» **Your goal**
Show every line from the entries that follow which holds the word "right".
>>>
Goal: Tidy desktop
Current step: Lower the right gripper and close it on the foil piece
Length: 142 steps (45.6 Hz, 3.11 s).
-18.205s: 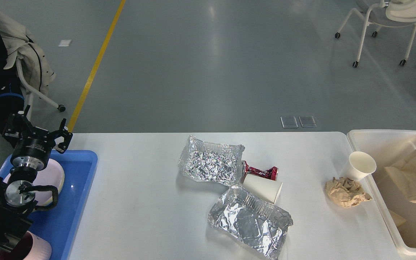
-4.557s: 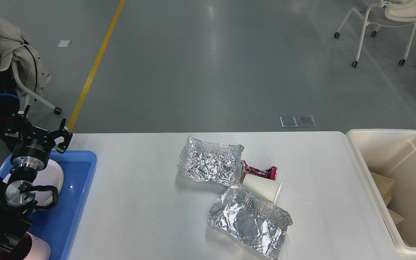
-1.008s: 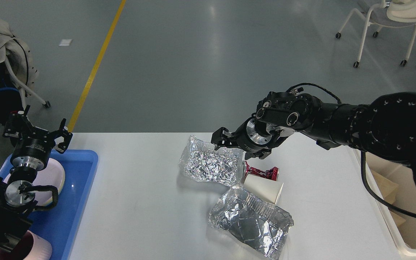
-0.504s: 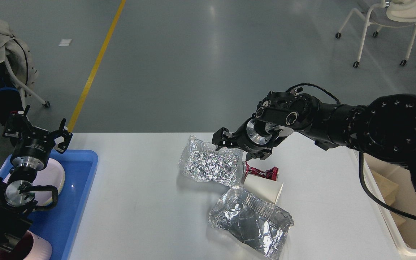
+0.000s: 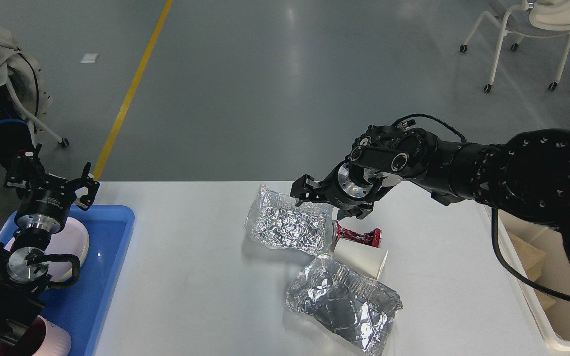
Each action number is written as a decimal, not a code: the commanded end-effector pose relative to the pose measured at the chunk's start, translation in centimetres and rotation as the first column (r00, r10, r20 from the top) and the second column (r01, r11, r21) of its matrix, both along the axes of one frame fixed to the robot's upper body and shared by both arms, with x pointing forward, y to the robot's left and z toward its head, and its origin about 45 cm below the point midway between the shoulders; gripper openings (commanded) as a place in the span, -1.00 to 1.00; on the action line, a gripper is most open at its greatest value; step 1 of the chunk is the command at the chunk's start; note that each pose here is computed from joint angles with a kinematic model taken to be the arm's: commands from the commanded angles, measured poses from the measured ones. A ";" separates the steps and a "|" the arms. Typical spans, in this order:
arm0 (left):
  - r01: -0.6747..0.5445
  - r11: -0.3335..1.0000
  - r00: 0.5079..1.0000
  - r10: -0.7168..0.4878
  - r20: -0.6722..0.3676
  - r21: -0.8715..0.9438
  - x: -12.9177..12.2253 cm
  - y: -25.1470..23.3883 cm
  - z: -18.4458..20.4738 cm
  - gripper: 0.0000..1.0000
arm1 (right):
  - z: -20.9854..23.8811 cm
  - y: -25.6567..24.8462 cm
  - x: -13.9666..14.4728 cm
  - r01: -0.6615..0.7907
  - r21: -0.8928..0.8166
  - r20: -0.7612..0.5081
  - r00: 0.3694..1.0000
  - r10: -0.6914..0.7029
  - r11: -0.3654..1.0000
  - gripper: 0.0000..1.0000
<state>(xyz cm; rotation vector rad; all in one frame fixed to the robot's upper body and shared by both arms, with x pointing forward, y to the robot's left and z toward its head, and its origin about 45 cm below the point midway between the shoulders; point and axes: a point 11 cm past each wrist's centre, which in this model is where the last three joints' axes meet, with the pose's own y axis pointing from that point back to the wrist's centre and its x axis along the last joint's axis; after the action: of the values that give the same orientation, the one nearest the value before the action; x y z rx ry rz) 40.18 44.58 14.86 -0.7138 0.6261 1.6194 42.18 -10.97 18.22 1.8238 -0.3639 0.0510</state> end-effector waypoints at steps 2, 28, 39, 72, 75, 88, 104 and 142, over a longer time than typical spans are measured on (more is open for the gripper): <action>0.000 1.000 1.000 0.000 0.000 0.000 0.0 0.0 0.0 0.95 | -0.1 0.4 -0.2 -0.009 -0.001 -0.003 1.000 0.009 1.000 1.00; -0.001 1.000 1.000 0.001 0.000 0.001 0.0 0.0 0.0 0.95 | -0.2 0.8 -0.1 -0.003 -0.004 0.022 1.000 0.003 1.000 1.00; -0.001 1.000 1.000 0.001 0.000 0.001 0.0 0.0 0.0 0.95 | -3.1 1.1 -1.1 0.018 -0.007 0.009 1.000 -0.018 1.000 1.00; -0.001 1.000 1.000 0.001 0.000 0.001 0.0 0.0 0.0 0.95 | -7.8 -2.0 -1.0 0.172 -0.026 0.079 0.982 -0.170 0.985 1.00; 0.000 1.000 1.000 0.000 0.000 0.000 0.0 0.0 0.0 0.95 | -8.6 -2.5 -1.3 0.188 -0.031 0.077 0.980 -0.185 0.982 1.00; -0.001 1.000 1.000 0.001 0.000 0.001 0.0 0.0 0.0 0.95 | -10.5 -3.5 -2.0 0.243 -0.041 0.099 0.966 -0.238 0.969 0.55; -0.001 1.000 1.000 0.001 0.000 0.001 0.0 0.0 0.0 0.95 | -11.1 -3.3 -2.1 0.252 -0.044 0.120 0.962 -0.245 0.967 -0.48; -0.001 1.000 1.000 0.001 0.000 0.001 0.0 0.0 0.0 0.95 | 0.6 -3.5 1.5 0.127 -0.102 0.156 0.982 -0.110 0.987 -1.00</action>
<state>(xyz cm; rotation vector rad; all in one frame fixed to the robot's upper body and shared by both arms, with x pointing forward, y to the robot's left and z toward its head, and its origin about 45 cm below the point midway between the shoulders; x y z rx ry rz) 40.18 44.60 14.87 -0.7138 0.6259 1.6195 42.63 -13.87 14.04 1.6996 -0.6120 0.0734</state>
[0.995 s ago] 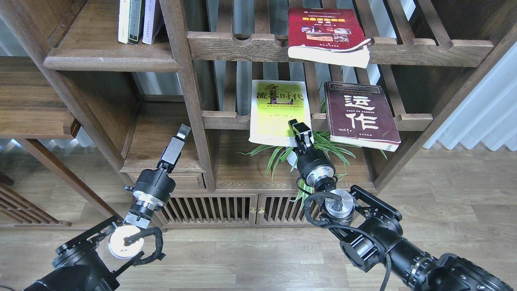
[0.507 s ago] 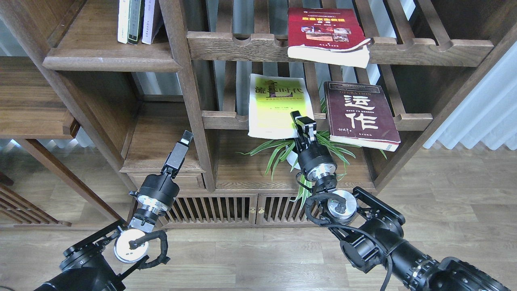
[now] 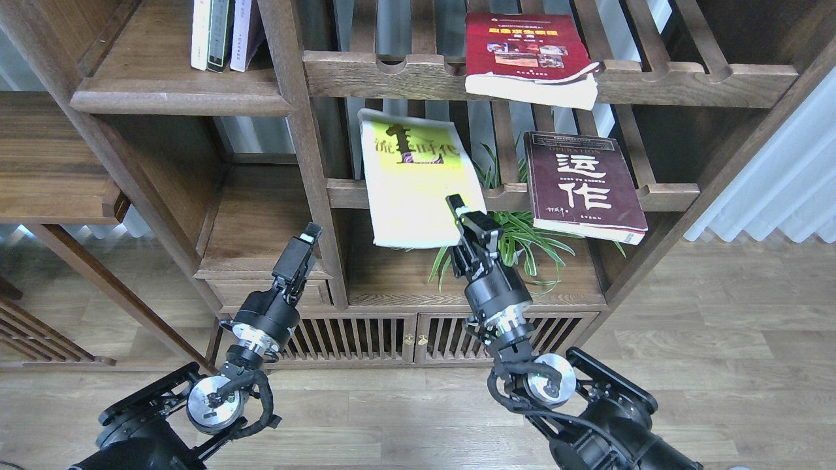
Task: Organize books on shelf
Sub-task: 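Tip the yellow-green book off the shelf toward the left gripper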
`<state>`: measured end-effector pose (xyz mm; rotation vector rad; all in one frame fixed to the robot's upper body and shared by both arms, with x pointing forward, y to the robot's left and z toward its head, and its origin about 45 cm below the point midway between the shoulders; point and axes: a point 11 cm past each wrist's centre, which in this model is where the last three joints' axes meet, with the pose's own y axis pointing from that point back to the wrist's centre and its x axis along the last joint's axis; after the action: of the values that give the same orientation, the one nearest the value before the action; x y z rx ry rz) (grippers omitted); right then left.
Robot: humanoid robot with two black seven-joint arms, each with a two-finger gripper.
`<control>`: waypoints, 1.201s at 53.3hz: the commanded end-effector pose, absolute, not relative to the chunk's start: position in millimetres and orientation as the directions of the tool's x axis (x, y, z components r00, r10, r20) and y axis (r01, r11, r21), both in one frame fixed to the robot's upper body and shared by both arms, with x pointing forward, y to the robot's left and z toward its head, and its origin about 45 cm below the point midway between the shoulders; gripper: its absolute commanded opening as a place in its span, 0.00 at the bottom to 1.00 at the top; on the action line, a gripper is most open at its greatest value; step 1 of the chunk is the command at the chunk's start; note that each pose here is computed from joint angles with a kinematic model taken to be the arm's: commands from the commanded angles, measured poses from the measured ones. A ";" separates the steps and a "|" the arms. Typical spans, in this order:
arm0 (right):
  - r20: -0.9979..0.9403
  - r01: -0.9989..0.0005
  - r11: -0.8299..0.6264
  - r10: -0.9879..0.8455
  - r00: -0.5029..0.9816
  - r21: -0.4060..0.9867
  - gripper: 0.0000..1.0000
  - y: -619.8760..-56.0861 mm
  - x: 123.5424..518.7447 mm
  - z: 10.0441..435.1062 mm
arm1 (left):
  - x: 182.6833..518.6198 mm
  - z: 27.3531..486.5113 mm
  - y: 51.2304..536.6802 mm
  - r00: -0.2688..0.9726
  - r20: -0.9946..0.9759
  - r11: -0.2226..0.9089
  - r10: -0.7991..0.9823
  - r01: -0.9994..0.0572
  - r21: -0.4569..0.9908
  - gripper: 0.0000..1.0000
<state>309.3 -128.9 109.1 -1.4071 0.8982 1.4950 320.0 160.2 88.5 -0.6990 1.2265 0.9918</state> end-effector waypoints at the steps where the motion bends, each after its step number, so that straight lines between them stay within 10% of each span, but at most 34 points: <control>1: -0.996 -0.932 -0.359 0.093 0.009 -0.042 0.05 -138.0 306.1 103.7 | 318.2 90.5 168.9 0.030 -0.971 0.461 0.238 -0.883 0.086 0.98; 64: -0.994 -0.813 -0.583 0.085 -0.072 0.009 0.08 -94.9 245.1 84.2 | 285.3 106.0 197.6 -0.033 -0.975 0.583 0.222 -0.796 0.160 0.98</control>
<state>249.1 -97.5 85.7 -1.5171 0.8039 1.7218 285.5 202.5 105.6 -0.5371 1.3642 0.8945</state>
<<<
» **Response for this exercise**
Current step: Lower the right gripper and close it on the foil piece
arm1 (right):
`<state>`: measured end-effector pose (xyz mm; rotation vector rad; all in one frame fixed to the robot's upper body and shared by both arms, with x pointing forward, y to the robot's left and z toward its head, and its origin about 45 cm below the point midway between the shoulders; point and axes: a point 11 cm past each wrist's centre, which in this model is where the last three joints' axes meet, with the pose's own y axis pointing from that point back to the wrist's centre and its x axis along the last joint's axis; after the action: of the values that give the same orientation, the one nearest the value before the action; x y z rx ry rz) (grippers omitted); right then left.
arm0 (right):

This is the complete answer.